Although you might feel like you have some right to information about yourself, in a legal sense just about any type of data that can be collected about you without invading your personal space is fair game. Online click-through agreements can further expand the rights of companies to collect and distribute data about you. It turns out that, other than your thoughts, you don’t own much of your own data at all.
Data is intellectual property and under most circumstances, the default rights holder is the individual or organization that creates the data point. This is true even if this data point happens to describe something intensely personal, such as your favorite color, social security number, or genome.
That type of information is broadly referred to as personal data, or personally identifiable information (PII).
There are many reasons why both governments and individuals might have an interest in establishing controls over the collection and ownership of personally identifiable information. Legally, however, there is no single, comprehensive federal law regarding collection or ownership of personal data. Instead, a patchwork of existing consumer protections has been adapted to questions of personal data, sometimes in unclear or contradictory ways.
A Patchwork of Rules Govern Personal Data Use and Collection
The Federal Trade Commission has broad responsibilities for consumer protection in the United States and has frequently brought actions against corporations for failing to comply with their own posted privacy policies. But these actions have been under the auspices of unfair or deceptive business practices, rather than privacy issues—it’s not the fact that information was misused so much as consumers were lied to about how it would be used.
Some rules exist that restrict health care providers, financial institutions, and other organizations from collecting information on children, but there is no federal requirement to have a general privacy policy. Some states, however, including California, do mandate such protections.
The FCC (Federal Communication Commission) also has rules that can impact personal data through the Electronic Communication Privacy Act and the Computer Fraud and Abuse Act. HIPAA (Health Insurance Portability and Accountability Act) creates controls for medical data, and various financial regulations control banking and other investment-related information.
But the greater concern for most people are more mundane… the embarrassing selfies posted to Facebook, or the Google location data that pinpoints them at an ex-girlfriend’s house. In some cases, state regulations apply to how companies can use and sell this kind of data. But the hodgepodge of state rules makes it difficult to sort out what information is covered by these laws, and to what extent.
This question is about to become considerably more pressing for both consumers and data scientists. Gartner Research predicts that 25 billion smart devices will be connected to the internet as part of the coming onslaught of the Internet of Things (IoT) by 2020. Each of those gadgets, everything from coffee makers to industrial robots, will be generating and sending back vast amounts of detailed information about their own activities and how they are being used, as well as the condition of other things around them, both in the physical and virtual environments.
That data may be used to provide unprecedented detail about the personal and professional lives of everyone involved. And it’s not clear if the owner of the device, or the vendor who created it, will be considered the owner of the mass of data being generated.

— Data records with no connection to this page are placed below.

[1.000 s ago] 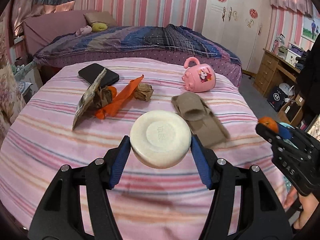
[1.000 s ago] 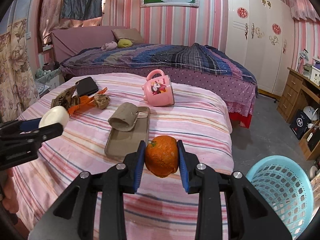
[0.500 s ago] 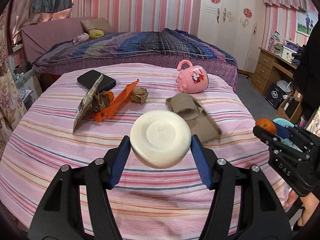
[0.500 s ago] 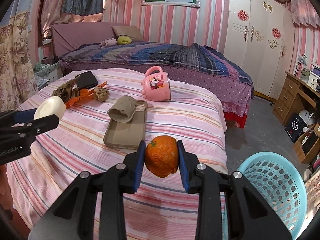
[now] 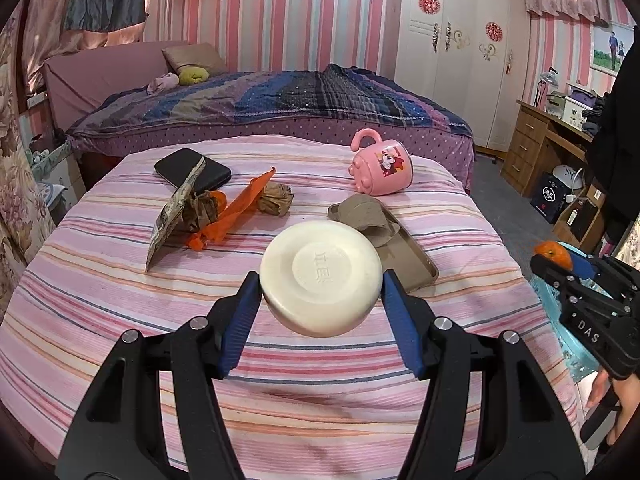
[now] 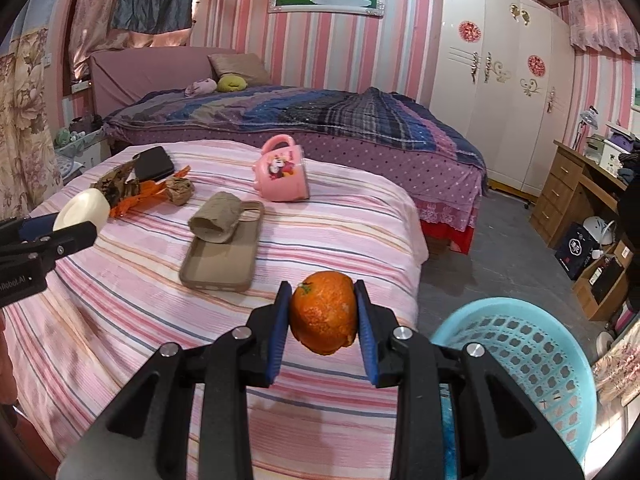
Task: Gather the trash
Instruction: 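Carry the soap and tangerine over the blue basket with both tools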
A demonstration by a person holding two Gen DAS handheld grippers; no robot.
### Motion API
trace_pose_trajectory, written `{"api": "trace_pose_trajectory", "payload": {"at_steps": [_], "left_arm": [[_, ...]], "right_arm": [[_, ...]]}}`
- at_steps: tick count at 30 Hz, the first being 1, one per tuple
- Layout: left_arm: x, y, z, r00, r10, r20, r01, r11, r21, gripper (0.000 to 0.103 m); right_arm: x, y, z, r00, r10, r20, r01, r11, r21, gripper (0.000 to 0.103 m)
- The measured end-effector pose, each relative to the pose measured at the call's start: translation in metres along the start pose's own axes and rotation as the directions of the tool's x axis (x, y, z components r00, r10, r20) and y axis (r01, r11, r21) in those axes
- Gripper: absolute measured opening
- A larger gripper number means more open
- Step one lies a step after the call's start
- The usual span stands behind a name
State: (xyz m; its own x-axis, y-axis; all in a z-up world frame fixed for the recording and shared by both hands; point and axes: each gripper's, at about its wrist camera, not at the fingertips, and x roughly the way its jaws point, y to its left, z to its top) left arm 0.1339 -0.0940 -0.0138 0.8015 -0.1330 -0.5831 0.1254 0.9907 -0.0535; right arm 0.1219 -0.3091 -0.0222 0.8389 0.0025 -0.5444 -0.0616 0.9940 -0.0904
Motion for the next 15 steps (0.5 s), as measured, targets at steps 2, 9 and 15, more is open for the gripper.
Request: {"api": "trace_pose_trajectory", "payload": {"at_steps": [2, 9, 15], "left_arm": [[0.000, -0.003, 0.000, 1.000, 0.000, 0.003, 0.000, 1.000, 0.000, 0.060], [0.000, -0.020, -0.002, 1.000, -0.014, 0.007, 0.014, 1.000, 0.013, 0.060], [-0.002, -0.040, -0.001, 0.999, -0.046, 0.007, 0.046, 0.999, 0.026, 0.060]], "right_arm": [[-0.002, -0.009, -0.002, 1.000, -0.015, -0.003, 0.015, 1.000, 0.009, 0.031], [-0.014, -0.041, -0.010, 0.998, -0.061, -0.001, 0.061, 0.997, 0.040, 0.031], [-0.024, -0.073, -0.019, 0.995, -0.100, -0.002, 0.099, 0.992, 0.080, 0.031]]}}
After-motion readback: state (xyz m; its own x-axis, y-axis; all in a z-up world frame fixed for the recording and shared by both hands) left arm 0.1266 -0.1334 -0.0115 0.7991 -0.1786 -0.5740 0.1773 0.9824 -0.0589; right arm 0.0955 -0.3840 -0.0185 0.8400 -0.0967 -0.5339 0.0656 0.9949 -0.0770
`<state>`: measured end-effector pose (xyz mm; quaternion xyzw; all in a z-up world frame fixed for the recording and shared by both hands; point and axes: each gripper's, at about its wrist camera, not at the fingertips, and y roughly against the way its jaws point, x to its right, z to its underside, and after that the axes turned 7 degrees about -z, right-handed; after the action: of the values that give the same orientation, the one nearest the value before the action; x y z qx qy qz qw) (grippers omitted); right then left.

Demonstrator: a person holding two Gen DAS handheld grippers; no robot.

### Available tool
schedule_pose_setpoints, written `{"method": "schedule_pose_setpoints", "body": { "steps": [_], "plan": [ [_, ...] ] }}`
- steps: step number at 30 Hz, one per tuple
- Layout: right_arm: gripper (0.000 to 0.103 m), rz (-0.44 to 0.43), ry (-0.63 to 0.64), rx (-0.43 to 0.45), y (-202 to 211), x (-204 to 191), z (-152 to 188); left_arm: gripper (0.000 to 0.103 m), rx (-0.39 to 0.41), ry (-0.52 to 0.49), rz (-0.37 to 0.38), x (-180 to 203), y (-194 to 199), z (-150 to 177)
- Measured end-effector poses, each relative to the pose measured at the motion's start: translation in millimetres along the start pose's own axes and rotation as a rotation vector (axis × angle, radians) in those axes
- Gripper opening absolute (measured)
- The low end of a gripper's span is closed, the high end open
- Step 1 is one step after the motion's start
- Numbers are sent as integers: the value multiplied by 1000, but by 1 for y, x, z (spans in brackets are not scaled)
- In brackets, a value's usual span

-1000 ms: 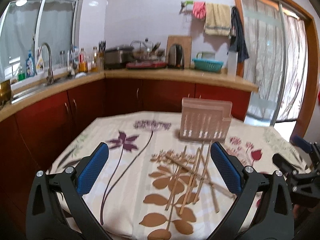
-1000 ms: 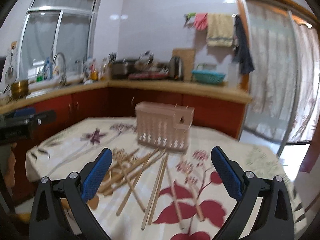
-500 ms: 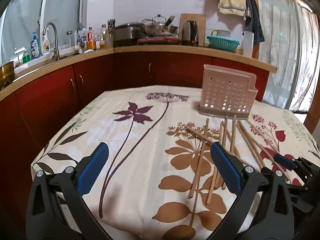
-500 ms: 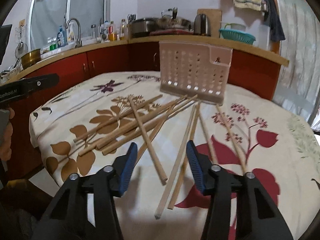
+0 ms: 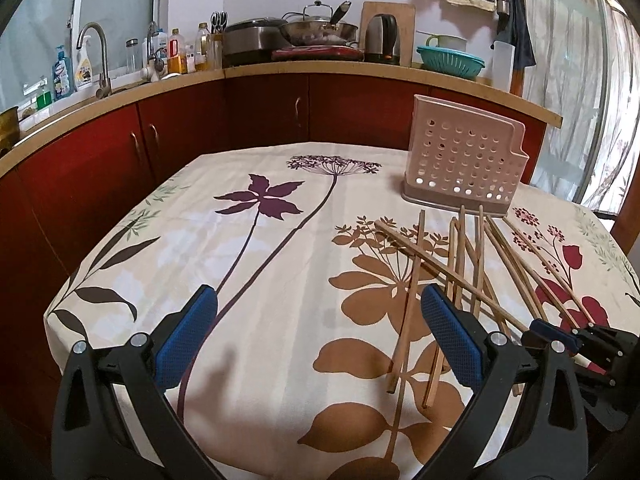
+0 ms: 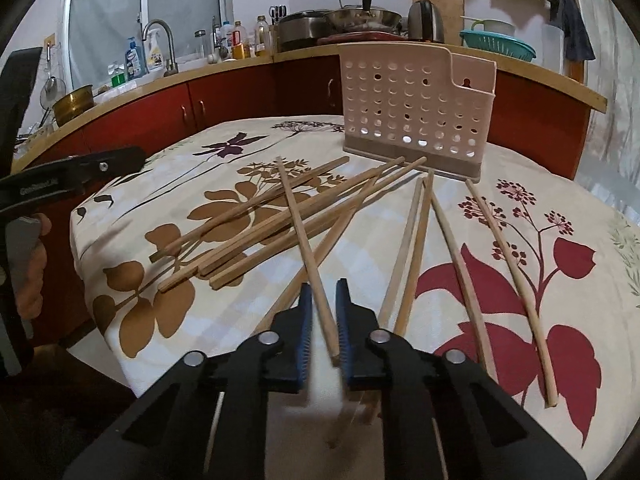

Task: Organize utensils
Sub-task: 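Reach the right tool to the chopsticks and close on one chopstick, then close the left tool on a chopstick while the right tool holds its chopstick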

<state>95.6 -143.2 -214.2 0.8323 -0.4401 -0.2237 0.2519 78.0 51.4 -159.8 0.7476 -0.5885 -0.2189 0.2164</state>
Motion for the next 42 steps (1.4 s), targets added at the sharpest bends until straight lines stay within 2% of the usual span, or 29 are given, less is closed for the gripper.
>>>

Data Ownership May Be Less Important Than Data Control
In the end it may be less important who owns your data, in a legal sense, than who controls it.
Since commerce and data collection have gone global, data scientists also have to consider the position of other governments on the matter of data ownership. Most companies have a multinational presence, and those operating in, or collecting data from, any country in the European Union have to contend, as of 2018, with the EU’s Global Data Protection Regulation. The GDPR defines personal data as information about a natural person “…that can be used to directly or indirectly identify the person.”

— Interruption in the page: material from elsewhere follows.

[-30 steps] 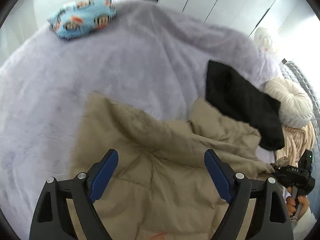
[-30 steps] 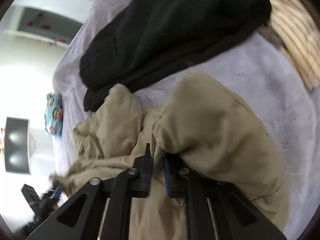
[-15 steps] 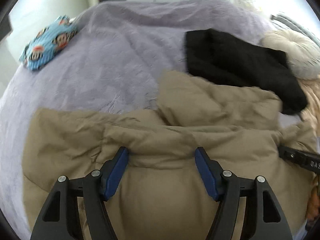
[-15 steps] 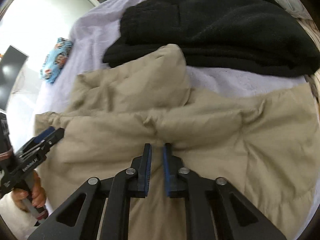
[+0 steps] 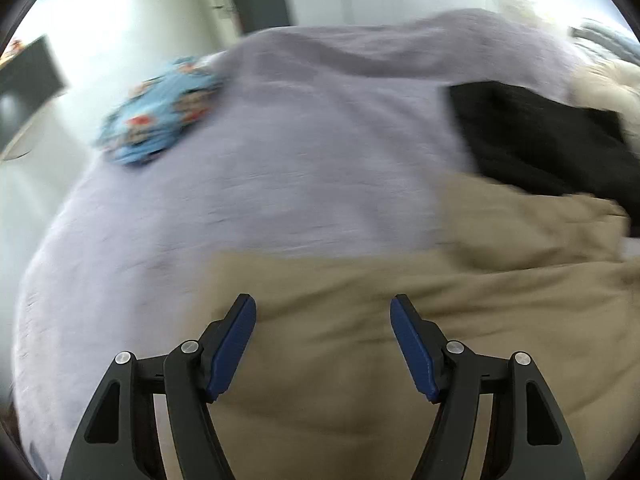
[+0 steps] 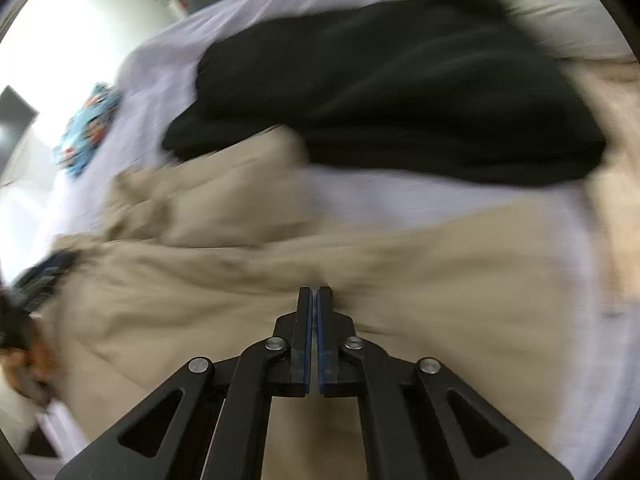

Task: Fold large clothes

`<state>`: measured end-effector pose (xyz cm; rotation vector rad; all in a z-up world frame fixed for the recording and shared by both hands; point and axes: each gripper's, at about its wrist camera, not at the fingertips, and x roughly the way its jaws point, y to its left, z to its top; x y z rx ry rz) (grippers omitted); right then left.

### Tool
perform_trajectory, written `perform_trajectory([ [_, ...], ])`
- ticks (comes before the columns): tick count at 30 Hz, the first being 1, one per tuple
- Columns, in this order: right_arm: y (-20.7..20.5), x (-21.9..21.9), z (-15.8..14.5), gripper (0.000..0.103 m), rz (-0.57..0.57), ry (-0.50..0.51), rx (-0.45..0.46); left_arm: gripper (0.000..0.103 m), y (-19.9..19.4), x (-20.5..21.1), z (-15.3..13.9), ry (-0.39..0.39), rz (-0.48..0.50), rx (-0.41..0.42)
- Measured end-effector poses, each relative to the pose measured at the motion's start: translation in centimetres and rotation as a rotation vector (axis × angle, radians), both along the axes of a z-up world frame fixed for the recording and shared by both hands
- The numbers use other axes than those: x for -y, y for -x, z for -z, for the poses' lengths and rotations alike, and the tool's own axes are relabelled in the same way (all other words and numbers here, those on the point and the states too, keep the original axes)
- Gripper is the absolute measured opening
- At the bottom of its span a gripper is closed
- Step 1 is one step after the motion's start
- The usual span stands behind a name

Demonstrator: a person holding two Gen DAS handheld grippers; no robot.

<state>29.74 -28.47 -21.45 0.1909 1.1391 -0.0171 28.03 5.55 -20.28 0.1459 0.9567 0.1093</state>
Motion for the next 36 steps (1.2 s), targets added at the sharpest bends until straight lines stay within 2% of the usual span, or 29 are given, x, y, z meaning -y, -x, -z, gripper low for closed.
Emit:
perform_trajectory([
  [1,0.6,2.1,0.6,0.002,0.049,-0.011,-0.009,0.076,-0.1,-1.7,0.9,-0.011,-0.043,-0.021],
  [2,0.9,3.6,1.5,0.001,0.082,-0.044,-0.029,0.090,-0.3,-3.5,2.1,0.017,-0.089,-0.055],
  [4,1.0,5.9,4.0,0.000,0.142,-0.171,-0.067,0.093,-1.0,-5.5,4.2,0.138,-0.141,-0.095],
  [5,0.9,6.3,4.6,0.000,0.154,-0.189,-0.070,0.093,-1.4,-5.6,4.9,0.167,-0.152,-0.107],
  [9,-0.7,5.4,6.1,0.000,0.131,-0.103,-0.063,0.099,-2.4,-4.0,6.5,0.131,-0.154,-0.100],
  [11,-1.4,5.2,6.3,0.000,0.126,-0.073,-0.068,0.103,-3.1,-4.2,7.0,0.144,-0.174,-0.119],
  [13,-1.8,5.2,6.2,0.000,0.140,-0.086,-0.080,0.103,-3.6,-4.9,6.7,0.178,-0.187,-0.137],
  [15,-1.9,5.6,5.5,0.000,0.174,-0.107,-0.098,0.103,-3.0,-5.2,5.9,0.172,-0.202,-0.152],
  [17,-1.4,5.8,4.1,0.004,0.213,-0.128,-0.102,0.103,-1.9,-5.2,3.9,0.144,-0.210,-0.132],
  [20,0.8,5.8,1.7,0.007,0.230,-0.151,-0.081,0.103,0.9,-5.2,0.9,0.136,-0.165,-0.102],
  [23,3.7,5.4,-0.4,0.029,0.233,-0.163,-0.052,0.103,4.0,-4.9,-1.2,0.134,-0.129,-0.101],
  [24,4.6,5.4,-1.0,0.041,0.235,-0.175,-0.042,0.103,4.9,-5.0,-1.7,0.144,-0.124,-0.108],
  [25,5.7,5.1,-1.6,0.048,0.239,-0.183,-0.034,0.103,6.1,-5.1,-2.0,0.162,-0.121,-0.117],
  [30,11.7,3.5,-3.1,0.050,0.235,-0.241,-0.065,0.103,12.0,-5.5,-2.4,0.264,-0.156,-0.165],
  [32,14.4,3.0,-3.1,0.054,0.237,-0.256,-0.075,0.103,14.1,-5.6,-2.1,0.326,-0.171,-0.189],
  [34,17.1,2.6,-2.8,0.064,0.248,-0.280,-0.092,0.103,15.8,-5.6,-1.6,0.389,-0.178,-0.212],
  [36,18.9,2.2,-2.2,0.065,0.259,-0.321,-0.107,0.103,17.2,-5.5,-0.9,0.435,-0.187,-0.234],
])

Although the GDPR does not define ownership in any conventional sense, it does offer unprecedented access and control to individuals over their personal data. Companies will face new requirements for:
- Obtaining clear and unambiguous consent for collection
- Notifying individuals of breaches in which their data was lost
- Allowing individuals complete access to their own data in common formats
- Erasing personal data on request… the so-called “Right to be Forgotten”
As with any regulation written by non-technical bureaucrats, these strictures contain a number of inherent technical problems, but also introduce some significant ethical issues for data scientists to face. The “Right to be Forgotten” provision, for example, has already been incorporated into EU law, and its implementation has proven problematic in terms of weighing public interest against private right. One request made of search giant Google in 2014, was from a doctor asking for results regarding a series of botched medical procedures he had performed to be delisted.
Google did not fully comply with that request because of the obvious public interest in that information being widely available. But such decisions will become even more problematic when made of information in huge data sets that is not directly relevant to the public interest, but which, in aggregate, could impact that interest nonetheless.
An example might be information collected by a service such as DigitalGlobe that creates predictive policing strategies. Although DigitalGlobe’s approach does not attempt to forecast individual crimes or identify individual criminals, it does incorporate personal data in making its predictions. It is easy to imagine likely criminals opting out of that dataset and skewing the results, to the detriment of their future victims. Similar scenarios can be imagined with respect to medical studies or environmental protection efforts.
These types of issues mean that there is likely to never be a clear-cut answer to who owns your data. But it does mean that important steps are being taken to decide who controls it.